- Summary:
- The Rolls-Royce share price is undervalued by about 73.6%. We explain why it is still a buy or sell at the current level.
The Rolls-Royce share price is in a steeep freefall as investors react to the rising number of coronavirus cases around the world. The RR stock is trading at 96.30p, which is 4.7% below the highest point on Monday and 15.2% below the highest point last week. The shares have also declined by more than 25% from the year-to-date high.
Rolls-Royce Holdings news. Rolls-Royce is the second-biggest aircraft engine manufacturing company after General Electric. The company is well-known for its Trent 1000 engine that is mostly used in Boeing 787 plane.
Unlike other jet engine manufacturers, Rolls-Royce makes most of its money from the long-term service contracts it has with airlines. Therefore, the Rolls-Royce share price is highly susceptible to the new developments on Covid. The stock rose to 128p early this year as the optimism on vaccination rose.

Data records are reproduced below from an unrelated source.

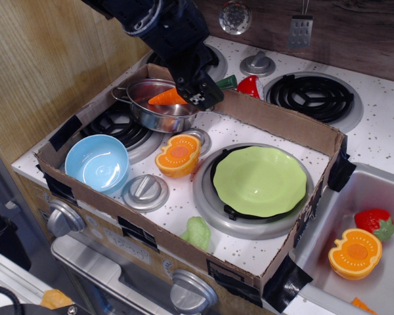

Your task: Put carrot on plate

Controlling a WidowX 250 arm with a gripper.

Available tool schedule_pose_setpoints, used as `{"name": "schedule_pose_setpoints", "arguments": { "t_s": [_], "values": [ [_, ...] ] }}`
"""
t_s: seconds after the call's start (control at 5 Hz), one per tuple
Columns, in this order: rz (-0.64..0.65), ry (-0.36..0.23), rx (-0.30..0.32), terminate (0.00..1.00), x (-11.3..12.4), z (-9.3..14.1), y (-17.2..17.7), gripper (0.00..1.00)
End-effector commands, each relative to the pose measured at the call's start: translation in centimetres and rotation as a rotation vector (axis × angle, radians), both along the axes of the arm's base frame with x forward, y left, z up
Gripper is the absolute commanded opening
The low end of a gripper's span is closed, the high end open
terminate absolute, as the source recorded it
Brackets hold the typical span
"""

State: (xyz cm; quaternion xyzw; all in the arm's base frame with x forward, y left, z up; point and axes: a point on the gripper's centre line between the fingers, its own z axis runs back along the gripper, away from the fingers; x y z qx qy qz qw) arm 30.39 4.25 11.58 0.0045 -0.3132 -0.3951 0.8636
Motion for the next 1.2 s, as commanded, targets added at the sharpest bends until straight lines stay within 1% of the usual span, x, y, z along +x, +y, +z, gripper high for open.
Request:
{"name": "schedule_pose_setpoints", "arguments": {
  "t_s": [0.0,0.2,0.6,1.0],
  "values": [
    [-0.205,-0.235,0.194,0.00,3.7,1.2,1.6,1.00],
    [-0.291,-0.307,0.266,0.00,4.9,1.1,2.1,1.00],
    [-0.380,-0.358,0.285,0.00,7.0,-0.4,2.2,1.00],
    [-0.348,-0.319,0.271,0.00,6.8,-2.5,2.2,1.00]
  ]
}}
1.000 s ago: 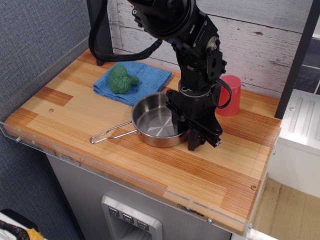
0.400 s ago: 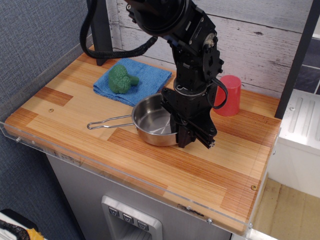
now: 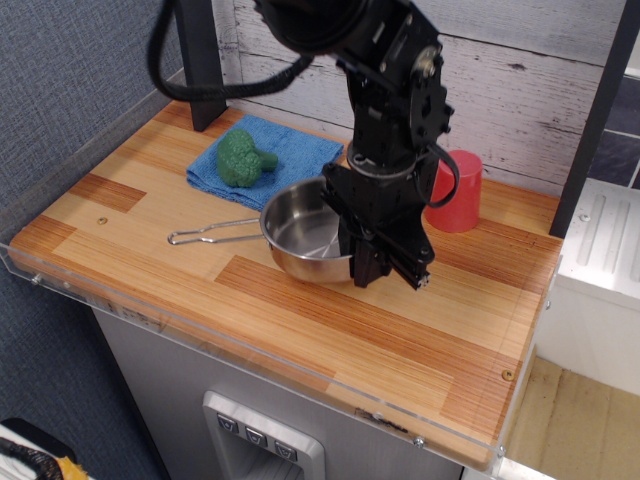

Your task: Put the pot in the front right corner of table

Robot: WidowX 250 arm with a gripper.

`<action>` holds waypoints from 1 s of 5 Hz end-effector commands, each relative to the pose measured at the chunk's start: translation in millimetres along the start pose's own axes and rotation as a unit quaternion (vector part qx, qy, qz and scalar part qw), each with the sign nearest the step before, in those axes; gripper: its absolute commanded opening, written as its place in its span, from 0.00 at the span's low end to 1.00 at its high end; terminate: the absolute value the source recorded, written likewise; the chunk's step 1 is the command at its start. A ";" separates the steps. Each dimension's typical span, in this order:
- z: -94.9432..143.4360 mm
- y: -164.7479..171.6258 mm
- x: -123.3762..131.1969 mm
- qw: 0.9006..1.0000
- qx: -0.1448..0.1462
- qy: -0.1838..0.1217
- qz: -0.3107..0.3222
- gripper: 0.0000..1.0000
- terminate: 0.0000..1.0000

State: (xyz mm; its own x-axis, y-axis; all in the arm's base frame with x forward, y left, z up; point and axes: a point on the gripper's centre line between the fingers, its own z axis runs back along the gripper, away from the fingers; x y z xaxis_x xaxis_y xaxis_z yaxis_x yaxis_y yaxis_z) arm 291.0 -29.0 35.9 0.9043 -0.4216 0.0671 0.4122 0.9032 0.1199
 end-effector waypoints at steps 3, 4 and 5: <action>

Since March, the shares have declined by more than 20% as investors worry about the pace of the recovery. Recently, there have been concerns about the new Delta variant that has led more countries to add some travel restrictions. Indeed, other aviation-related stocks like EasyJet, IAG, and Ryanair have also declined sharply recently.
Still, in the long-term, there is a likelihood that the Rolls-Royce stock will do well as the sector recovers. In fact, there are signs that the aviation industry will do well past the pandemic. For example, many airlines like United Airlines and Delta have recently reported strong bookings. Since people barely travelled in 2020, there is a possibility of revenge travelling when the virus subsides.
Another catalyst will be the other two divisions – military and power – will keep doing well. Fundamentally, the stock seems undervalued, as shown below, a DCF valuation shows that the stock is 73.6% undervalued.
Rolls-Royce share price forecast
The daily chart below shows that the RR share price has been in a narrow range in the past few weeks. The stock has even crossed the 50-day and 25-day moving averages. It remains between the important support and resistance levels at 86.97p and 134p. Also, the stock seems to be forming a head and shoulders pattern, which is usually a bearish signal. Therefore, like I wrote yesterday, the stock is in a path to 85p. However, I suspect that it will rebound in the long term as the aviation sector bounces back.